*** Opening Excerpted data ***
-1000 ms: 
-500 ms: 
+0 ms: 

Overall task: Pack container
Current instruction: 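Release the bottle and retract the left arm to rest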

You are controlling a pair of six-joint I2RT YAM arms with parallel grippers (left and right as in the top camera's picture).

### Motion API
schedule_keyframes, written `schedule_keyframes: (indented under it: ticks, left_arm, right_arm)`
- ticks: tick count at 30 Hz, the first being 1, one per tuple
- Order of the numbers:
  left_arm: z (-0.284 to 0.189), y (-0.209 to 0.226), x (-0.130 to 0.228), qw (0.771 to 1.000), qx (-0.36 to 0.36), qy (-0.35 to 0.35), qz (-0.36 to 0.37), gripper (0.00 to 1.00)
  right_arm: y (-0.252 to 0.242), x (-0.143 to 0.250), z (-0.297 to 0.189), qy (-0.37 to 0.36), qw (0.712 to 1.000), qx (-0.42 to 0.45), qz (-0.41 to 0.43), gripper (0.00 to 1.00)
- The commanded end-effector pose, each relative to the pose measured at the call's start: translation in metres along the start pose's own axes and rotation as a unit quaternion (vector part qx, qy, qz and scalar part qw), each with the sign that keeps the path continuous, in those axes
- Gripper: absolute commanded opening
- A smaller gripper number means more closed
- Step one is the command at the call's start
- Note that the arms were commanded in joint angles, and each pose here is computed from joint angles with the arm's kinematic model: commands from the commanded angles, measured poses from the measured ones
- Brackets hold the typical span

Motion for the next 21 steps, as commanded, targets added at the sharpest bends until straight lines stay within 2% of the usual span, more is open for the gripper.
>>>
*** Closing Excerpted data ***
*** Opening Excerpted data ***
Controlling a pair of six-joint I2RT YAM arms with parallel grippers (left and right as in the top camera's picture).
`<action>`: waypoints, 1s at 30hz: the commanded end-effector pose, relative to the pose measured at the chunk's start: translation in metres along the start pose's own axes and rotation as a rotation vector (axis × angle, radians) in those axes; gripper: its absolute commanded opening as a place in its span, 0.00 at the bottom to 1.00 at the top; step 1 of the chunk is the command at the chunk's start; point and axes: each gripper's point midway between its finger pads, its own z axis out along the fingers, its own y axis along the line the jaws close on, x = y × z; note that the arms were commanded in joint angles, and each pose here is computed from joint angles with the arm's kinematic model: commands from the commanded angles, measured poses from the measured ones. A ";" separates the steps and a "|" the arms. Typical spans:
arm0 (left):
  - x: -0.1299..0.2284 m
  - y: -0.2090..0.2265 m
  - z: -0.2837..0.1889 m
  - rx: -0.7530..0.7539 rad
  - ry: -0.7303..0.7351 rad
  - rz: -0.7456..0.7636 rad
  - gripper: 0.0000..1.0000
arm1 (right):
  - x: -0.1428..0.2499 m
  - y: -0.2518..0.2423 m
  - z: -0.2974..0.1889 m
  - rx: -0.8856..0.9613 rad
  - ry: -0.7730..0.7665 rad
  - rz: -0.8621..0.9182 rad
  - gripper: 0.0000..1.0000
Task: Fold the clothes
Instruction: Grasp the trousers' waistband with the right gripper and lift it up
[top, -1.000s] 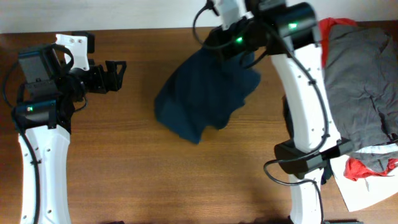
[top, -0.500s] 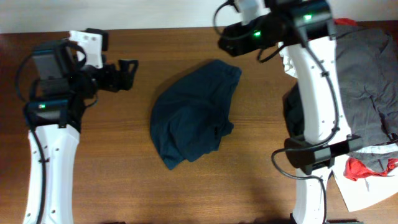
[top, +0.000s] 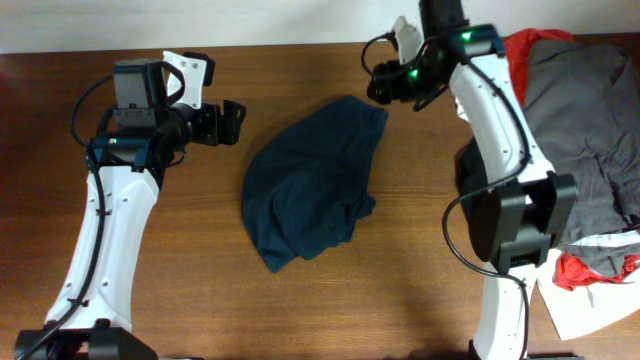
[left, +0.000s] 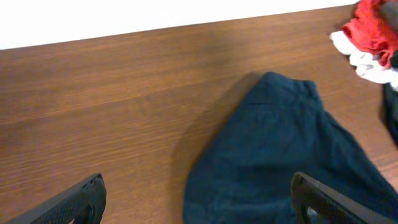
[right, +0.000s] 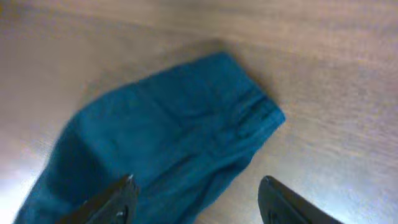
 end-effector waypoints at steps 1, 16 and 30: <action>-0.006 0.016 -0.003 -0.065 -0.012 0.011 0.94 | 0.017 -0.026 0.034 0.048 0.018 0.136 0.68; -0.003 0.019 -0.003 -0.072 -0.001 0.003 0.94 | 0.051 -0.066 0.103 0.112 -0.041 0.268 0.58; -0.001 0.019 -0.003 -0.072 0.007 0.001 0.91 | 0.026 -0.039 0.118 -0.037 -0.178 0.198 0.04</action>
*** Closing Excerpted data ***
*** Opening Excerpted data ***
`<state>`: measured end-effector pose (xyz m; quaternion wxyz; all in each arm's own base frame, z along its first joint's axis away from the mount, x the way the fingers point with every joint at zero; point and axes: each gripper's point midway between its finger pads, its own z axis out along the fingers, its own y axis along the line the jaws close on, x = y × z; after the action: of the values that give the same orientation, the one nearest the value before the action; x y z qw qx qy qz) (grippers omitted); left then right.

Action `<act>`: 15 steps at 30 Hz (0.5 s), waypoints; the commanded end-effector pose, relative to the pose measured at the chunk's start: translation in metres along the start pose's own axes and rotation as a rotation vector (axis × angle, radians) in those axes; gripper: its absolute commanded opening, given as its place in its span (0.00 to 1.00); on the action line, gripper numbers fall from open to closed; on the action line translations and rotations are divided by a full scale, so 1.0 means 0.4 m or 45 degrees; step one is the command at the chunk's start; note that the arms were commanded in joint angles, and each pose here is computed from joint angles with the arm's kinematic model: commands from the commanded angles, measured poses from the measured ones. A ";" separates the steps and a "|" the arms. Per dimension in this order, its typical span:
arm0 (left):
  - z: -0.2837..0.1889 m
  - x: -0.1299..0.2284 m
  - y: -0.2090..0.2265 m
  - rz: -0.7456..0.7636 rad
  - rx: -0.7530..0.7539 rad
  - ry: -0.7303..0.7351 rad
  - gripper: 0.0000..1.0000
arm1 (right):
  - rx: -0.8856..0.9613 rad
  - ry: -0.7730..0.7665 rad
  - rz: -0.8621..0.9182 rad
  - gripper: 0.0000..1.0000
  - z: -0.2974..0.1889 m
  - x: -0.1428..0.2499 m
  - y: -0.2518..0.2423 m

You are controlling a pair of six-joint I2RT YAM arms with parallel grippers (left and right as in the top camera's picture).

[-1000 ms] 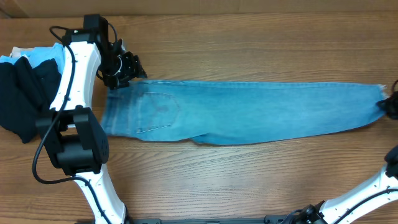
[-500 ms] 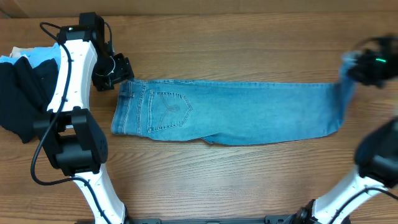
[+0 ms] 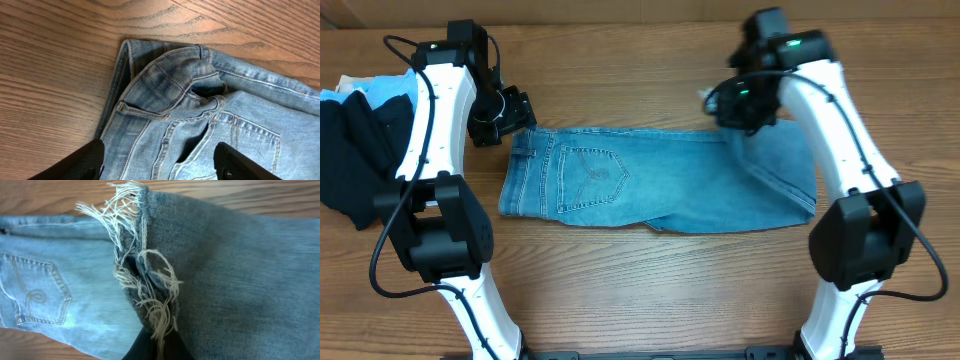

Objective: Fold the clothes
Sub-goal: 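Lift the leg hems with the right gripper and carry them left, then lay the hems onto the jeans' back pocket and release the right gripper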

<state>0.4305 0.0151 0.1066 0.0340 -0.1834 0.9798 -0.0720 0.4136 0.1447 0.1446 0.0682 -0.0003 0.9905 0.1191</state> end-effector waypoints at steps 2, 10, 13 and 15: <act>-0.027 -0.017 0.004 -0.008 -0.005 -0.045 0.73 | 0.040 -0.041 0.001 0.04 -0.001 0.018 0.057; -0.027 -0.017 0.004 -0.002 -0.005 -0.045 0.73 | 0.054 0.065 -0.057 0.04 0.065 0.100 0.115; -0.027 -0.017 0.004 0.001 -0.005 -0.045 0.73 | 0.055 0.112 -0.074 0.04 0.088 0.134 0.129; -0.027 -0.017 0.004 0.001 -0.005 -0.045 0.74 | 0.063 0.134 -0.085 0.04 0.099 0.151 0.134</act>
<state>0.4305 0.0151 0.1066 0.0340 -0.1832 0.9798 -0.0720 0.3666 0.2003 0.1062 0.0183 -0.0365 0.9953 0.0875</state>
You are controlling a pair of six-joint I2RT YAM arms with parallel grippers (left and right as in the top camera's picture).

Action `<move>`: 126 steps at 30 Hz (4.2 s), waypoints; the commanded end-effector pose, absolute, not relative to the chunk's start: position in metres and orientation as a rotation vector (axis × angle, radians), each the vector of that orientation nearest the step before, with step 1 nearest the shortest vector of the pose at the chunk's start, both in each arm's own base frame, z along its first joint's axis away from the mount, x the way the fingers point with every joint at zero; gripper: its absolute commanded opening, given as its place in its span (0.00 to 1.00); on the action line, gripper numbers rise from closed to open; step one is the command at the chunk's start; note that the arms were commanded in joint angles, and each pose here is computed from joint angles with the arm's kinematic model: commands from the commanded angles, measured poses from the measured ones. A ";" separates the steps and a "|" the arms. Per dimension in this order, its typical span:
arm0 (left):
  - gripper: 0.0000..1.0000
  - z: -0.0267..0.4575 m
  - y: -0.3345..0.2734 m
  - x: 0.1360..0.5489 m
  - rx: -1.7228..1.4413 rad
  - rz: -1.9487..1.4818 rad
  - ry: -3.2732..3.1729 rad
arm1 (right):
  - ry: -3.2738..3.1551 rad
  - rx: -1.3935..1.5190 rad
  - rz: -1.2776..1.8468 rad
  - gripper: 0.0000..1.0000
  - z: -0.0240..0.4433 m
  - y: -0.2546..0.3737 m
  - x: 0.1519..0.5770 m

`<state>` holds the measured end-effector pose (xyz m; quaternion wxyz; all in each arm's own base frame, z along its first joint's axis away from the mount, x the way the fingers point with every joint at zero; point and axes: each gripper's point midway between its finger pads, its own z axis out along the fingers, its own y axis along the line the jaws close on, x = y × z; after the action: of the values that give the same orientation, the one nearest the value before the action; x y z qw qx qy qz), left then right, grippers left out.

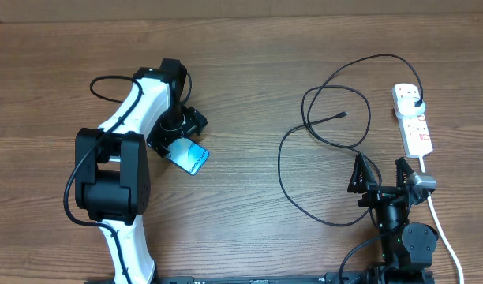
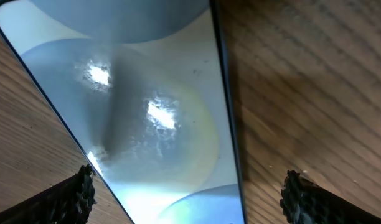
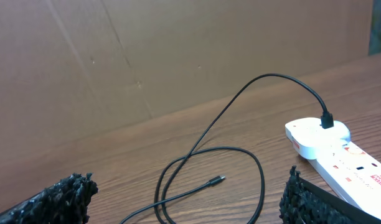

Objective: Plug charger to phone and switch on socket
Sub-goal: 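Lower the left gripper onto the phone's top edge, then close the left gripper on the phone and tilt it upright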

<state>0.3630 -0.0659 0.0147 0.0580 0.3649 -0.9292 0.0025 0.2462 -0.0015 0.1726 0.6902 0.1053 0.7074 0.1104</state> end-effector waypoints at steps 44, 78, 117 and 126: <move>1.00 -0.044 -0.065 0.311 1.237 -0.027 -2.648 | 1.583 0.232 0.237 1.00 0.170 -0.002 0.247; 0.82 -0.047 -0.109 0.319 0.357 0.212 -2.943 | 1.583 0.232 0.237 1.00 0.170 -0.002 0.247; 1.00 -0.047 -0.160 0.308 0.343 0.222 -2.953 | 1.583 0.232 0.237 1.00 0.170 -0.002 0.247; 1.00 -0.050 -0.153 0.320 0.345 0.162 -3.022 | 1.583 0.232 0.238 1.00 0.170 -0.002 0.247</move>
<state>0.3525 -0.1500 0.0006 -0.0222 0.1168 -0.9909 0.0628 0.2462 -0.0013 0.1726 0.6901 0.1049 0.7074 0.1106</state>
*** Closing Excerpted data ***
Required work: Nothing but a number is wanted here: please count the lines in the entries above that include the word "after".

Exercise answer: 2